== The data ==

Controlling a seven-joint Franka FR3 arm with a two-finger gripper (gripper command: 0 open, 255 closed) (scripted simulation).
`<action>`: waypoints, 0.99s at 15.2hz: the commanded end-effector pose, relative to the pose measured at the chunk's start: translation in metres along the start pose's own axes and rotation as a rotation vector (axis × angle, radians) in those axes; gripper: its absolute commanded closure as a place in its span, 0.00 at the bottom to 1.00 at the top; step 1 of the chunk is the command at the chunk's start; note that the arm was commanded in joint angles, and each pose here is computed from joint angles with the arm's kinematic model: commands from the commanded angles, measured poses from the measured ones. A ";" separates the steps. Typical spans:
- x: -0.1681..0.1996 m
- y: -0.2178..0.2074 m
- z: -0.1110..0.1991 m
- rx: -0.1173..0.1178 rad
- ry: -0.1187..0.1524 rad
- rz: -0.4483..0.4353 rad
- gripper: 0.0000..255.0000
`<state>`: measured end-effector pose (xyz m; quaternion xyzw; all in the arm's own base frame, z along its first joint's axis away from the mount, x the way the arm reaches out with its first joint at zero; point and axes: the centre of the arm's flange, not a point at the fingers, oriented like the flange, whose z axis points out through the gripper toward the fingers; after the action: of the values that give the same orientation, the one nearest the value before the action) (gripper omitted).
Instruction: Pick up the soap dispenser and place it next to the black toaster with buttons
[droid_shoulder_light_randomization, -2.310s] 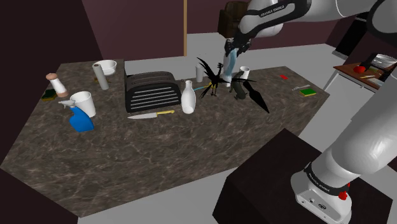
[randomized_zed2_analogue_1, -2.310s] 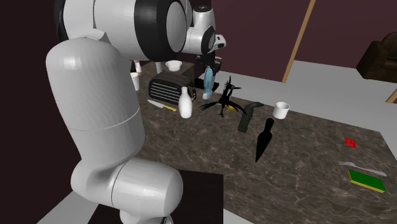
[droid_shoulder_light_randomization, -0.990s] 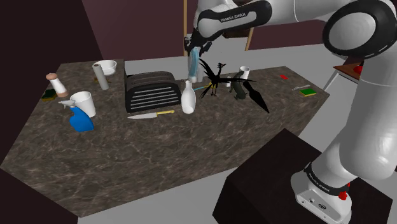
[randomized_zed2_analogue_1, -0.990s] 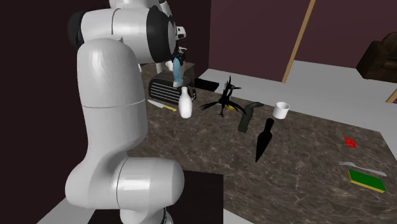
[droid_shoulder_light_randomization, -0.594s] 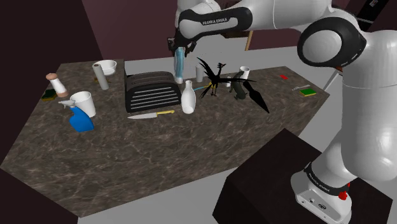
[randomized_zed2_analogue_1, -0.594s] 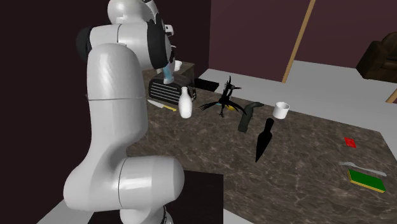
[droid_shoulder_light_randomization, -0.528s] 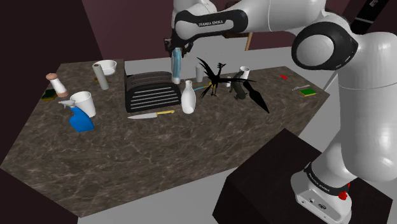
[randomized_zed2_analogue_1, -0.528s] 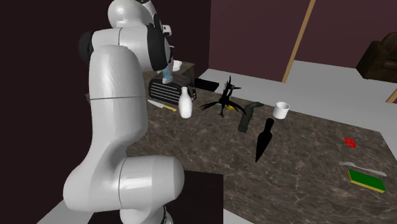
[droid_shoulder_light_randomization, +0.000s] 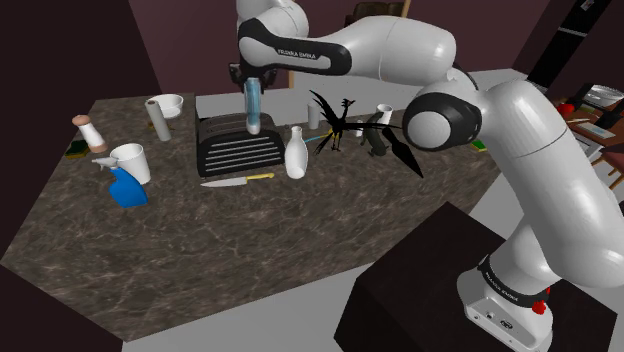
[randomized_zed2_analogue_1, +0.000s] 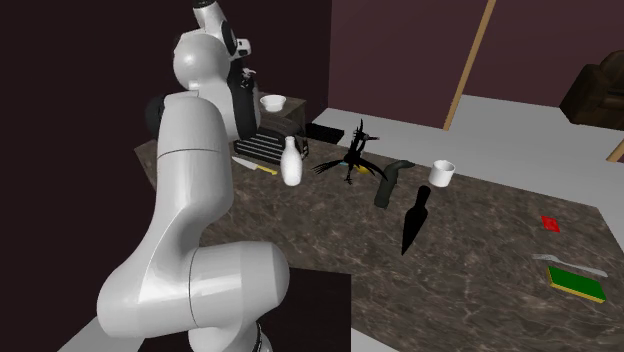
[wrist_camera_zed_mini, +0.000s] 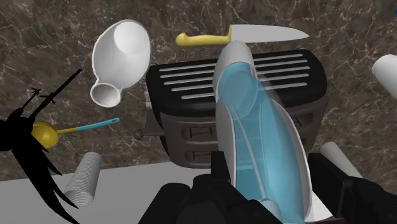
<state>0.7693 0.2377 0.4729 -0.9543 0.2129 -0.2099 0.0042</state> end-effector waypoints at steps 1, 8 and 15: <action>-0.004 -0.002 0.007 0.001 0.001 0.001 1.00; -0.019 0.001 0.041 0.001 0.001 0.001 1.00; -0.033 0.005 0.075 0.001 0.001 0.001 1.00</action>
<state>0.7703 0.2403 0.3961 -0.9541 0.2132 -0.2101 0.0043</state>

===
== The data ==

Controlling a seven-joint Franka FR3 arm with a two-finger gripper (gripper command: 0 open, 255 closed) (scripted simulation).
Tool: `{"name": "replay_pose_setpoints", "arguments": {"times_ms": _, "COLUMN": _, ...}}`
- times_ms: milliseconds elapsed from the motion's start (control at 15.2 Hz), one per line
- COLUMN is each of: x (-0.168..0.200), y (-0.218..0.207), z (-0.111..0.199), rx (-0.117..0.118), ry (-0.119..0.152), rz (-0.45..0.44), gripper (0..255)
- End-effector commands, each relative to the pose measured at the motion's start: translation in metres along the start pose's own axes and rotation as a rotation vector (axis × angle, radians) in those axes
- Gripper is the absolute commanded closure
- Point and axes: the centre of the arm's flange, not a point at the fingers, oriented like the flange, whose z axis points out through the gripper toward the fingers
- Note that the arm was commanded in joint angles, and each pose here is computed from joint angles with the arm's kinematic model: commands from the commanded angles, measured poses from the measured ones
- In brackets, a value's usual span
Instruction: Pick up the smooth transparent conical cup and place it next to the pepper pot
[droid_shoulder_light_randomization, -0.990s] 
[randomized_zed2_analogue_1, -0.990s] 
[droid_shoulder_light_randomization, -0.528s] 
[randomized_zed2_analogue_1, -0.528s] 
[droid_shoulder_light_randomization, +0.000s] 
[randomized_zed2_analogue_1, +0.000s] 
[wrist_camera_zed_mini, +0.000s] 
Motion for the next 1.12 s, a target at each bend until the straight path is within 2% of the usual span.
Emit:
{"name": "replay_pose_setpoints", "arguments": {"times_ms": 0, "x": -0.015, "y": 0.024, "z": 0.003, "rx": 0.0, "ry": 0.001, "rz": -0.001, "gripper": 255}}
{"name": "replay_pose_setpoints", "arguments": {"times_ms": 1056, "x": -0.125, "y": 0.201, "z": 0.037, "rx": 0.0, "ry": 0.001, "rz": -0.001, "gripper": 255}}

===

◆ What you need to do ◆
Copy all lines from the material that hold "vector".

◆ Finished task ◆
`<action>`: waypoints, 0.99s at 15.2hz: the commanded end-effector pose, relative to the pose measured at the chunk's start: translation in metres along the start pose's own axes and rotation as a rotation vector (axis × angle, radians) in those axes; gripper: its absolute commanded closure as a place in its span, 0.00 at the bottom to 1.00 at the top; step 1 of the chunk is the command at the chunk's start; note that the arm was commanded in joint angles, and each pose here is computed from joint angles with the arm's kinematic model: commands from the commanded angles, measured poses from the measured ones. A ";" separates the steps. Typical spans:
- End-effector commands, each relative to the pose measured at the motion's start: translation in metres along the start pose's own axes and rotation as a rotation vector (axis × angle, radians) in those axes

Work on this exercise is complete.